RFD 284
Loading the Host Operating System
RFD
284
Authors
Updated

Background

RFD 75 explores different options for booting, and we have chosen a holistic approach.

RFDs 215 and 241 explain how holistic boot works for the Oxide machine architecture. RFD 281 further describes the storage of the host operating system in persistent media, image discovery, and boot once the host OS kernel is loaded, and explains that there is the practical matter of loading the host operating system image into RAM and starting it running.

This document describes how the host OS image is loaded and activated.

Determinations

The component that is responsible for loading and starting the host operating system is the Pico Host Boot Loader, or phbl (pronounced "foible").

phbl supports loading a compressed CPIO archive for the phase1 host OS image.
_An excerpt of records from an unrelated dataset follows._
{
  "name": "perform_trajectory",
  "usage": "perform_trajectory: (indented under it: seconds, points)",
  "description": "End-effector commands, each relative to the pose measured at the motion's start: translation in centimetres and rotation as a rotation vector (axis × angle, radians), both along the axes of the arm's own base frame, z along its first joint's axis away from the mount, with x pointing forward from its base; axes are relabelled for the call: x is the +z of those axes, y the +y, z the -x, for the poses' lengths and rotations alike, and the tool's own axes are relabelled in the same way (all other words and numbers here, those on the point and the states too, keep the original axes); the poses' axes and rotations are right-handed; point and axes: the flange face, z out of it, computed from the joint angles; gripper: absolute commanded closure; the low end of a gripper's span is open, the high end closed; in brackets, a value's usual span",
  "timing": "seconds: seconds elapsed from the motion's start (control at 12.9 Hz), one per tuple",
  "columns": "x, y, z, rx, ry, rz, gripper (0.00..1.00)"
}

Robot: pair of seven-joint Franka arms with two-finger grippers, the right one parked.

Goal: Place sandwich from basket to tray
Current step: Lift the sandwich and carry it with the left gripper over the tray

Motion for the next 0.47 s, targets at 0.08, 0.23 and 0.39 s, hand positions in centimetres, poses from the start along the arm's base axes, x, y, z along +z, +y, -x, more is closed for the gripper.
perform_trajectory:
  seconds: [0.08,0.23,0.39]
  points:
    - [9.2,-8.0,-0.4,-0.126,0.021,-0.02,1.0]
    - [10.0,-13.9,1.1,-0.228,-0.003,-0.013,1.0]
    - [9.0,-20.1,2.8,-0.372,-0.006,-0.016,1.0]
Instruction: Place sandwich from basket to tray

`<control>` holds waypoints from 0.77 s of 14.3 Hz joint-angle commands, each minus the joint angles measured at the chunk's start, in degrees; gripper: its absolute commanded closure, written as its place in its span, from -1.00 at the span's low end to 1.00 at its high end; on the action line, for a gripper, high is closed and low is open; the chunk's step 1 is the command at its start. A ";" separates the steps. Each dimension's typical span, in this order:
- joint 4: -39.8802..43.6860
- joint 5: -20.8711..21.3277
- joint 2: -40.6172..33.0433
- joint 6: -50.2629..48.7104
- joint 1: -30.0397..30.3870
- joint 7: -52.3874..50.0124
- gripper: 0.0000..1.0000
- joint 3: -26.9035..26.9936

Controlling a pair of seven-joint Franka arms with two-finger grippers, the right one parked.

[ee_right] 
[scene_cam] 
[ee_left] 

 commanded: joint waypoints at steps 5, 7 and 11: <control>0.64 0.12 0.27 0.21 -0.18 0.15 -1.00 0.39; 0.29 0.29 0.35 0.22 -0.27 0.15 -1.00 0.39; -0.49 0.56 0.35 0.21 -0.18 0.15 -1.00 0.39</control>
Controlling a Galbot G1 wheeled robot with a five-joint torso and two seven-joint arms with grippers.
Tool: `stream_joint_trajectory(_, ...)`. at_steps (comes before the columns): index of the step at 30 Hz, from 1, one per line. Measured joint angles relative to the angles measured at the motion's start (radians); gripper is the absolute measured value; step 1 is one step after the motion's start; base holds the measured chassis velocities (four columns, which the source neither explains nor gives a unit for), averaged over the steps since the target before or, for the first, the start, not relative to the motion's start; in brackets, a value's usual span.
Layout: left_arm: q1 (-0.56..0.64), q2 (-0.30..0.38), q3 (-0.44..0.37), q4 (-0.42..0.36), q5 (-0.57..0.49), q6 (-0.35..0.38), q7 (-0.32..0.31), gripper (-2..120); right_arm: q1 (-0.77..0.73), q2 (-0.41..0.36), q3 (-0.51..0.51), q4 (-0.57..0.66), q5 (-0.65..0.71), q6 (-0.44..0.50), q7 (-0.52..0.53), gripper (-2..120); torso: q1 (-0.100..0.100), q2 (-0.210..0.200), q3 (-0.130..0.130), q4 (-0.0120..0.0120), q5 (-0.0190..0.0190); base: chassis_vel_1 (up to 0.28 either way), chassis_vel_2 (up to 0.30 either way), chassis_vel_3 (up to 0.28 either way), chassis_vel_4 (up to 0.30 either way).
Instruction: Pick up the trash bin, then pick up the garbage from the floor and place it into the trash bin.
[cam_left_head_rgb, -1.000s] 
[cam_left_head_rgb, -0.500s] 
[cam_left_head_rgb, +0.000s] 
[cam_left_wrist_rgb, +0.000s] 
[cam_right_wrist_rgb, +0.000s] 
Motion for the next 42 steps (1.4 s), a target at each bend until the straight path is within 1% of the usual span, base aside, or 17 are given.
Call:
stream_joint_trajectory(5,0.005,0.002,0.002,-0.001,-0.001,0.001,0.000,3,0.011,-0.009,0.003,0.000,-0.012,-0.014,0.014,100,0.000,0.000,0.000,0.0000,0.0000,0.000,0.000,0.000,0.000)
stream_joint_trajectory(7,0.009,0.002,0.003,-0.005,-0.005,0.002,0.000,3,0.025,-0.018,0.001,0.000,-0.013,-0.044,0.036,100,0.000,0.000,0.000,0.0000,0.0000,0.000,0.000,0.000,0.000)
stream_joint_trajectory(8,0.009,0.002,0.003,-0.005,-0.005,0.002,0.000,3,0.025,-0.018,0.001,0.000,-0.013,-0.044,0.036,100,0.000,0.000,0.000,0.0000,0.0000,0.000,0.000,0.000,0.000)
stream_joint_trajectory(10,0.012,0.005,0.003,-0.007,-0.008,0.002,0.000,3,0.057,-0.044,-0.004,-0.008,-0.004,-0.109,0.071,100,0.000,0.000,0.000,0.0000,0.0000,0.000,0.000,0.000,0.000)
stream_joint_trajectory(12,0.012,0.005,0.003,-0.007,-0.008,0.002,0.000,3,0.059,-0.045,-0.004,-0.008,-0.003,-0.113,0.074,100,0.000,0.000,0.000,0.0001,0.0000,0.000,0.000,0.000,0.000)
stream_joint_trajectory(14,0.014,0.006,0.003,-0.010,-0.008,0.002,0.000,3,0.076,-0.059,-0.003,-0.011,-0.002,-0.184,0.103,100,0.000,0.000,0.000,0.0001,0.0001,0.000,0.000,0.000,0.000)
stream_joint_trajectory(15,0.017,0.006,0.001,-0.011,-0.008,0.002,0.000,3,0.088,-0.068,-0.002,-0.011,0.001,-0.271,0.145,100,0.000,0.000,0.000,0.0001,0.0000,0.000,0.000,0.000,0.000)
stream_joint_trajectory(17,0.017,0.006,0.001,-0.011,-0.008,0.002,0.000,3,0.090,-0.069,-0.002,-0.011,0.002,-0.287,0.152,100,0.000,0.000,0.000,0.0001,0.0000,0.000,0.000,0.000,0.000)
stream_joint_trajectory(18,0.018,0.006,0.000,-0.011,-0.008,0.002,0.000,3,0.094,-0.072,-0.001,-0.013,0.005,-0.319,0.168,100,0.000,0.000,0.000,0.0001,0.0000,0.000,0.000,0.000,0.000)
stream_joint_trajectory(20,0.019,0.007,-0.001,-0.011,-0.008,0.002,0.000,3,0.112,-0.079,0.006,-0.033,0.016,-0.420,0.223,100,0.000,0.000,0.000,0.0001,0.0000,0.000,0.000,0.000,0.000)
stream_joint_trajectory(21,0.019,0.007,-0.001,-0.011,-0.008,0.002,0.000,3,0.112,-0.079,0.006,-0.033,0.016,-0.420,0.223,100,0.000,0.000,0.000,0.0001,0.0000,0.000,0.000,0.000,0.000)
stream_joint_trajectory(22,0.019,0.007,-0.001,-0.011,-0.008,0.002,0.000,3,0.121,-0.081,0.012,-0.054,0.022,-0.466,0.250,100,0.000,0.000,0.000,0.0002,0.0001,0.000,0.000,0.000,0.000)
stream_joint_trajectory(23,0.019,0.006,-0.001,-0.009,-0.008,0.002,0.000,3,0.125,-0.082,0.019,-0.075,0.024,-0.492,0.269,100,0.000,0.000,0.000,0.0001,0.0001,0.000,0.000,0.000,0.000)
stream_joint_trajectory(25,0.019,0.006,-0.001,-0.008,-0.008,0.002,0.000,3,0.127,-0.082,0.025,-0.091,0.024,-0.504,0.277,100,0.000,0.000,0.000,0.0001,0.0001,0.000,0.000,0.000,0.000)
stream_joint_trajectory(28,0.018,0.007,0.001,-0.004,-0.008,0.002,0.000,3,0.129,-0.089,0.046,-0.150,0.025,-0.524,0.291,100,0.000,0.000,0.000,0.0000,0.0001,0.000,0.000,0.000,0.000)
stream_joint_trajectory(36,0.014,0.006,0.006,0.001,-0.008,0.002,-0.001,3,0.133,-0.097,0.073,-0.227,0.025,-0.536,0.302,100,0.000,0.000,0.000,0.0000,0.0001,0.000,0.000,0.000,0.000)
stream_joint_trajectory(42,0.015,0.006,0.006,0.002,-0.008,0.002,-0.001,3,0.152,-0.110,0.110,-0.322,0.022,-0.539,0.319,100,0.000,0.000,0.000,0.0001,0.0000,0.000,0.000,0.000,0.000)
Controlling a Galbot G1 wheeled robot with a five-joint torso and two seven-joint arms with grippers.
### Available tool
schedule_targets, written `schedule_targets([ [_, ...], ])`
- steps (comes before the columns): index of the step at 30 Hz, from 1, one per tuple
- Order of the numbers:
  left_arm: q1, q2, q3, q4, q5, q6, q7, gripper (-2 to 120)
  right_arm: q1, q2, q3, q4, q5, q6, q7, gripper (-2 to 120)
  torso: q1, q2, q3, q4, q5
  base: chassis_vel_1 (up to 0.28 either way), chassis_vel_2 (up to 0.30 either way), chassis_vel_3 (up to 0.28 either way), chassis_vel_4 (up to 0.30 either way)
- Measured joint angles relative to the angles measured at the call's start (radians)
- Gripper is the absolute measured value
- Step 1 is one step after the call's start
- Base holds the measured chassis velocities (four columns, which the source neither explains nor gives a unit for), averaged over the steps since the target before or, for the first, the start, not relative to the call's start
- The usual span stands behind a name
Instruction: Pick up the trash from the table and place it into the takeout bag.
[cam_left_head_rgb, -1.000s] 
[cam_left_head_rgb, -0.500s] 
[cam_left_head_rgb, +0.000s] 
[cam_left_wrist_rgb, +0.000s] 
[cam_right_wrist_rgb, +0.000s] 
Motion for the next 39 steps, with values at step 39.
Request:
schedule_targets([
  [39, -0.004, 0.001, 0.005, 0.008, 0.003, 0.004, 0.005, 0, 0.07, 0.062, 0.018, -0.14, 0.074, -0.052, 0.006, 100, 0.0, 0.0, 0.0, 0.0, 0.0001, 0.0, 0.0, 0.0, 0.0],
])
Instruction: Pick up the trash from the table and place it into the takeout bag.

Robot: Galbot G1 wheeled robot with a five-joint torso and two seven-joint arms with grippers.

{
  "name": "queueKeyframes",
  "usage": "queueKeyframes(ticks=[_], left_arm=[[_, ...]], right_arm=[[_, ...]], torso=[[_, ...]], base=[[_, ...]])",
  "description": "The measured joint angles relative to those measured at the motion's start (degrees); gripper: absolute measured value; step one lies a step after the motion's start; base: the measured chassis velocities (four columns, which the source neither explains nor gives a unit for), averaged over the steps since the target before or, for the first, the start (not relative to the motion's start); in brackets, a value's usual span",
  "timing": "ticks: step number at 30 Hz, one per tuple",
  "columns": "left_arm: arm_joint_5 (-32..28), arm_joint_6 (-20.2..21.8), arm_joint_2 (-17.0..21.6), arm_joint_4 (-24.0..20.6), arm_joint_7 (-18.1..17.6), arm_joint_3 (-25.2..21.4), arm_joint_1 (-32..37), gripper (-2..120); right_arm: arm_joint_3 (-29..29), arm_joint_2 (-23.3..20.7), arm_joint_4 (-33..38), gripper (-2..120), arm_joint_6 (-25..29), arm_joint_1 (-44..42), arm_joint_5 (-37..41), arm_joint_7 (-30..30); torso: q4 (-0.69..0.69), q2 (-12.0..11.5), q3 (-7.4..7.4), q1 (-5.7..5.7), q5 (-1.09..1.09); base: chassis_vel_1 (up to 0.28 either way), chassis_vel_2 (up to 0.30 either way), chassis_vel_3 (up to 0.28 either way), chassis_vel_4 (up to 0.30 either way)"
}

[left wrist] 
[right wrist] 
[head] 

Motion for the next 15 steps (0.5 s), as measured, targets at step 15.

ZLIB is currently the only supported compression algorithm.

phbl Implementation

phbl is a simple program: it is loaded from SPI flash by the PSP after DRAM training and is invoked from the reset vector of the BSC (BootStrap Core, [amd64]). It does the bare minimum required to bring the processor up into 64-bit mode, load the illumos kernel, and call the kernel’s ELF entry point; presumably a one-way journey. In many ways, it behaves like single-threaded microcontroller code in this regard.

phbl passes a small amount of data to the kernel: the kernel entry is called with the physical address of the CPIO archive and the archive’s length as arguments. Further, it observes an extremely simple protocol for transferring ownership of the page tables that map the kernel image, and obeys a strict convention for the granularity of mappings that the kernel may rely on.

The major steps in system initialization that phbl completes include:

  1. Initializing the processor. Advancing the BSC through 16-bit real mode, 32-bit protected mode, and into 64-bit long mode with paging enabled

  2. Mapping and initializing the console UART (purely for its own output, for instance if an exception is encountered in early boot).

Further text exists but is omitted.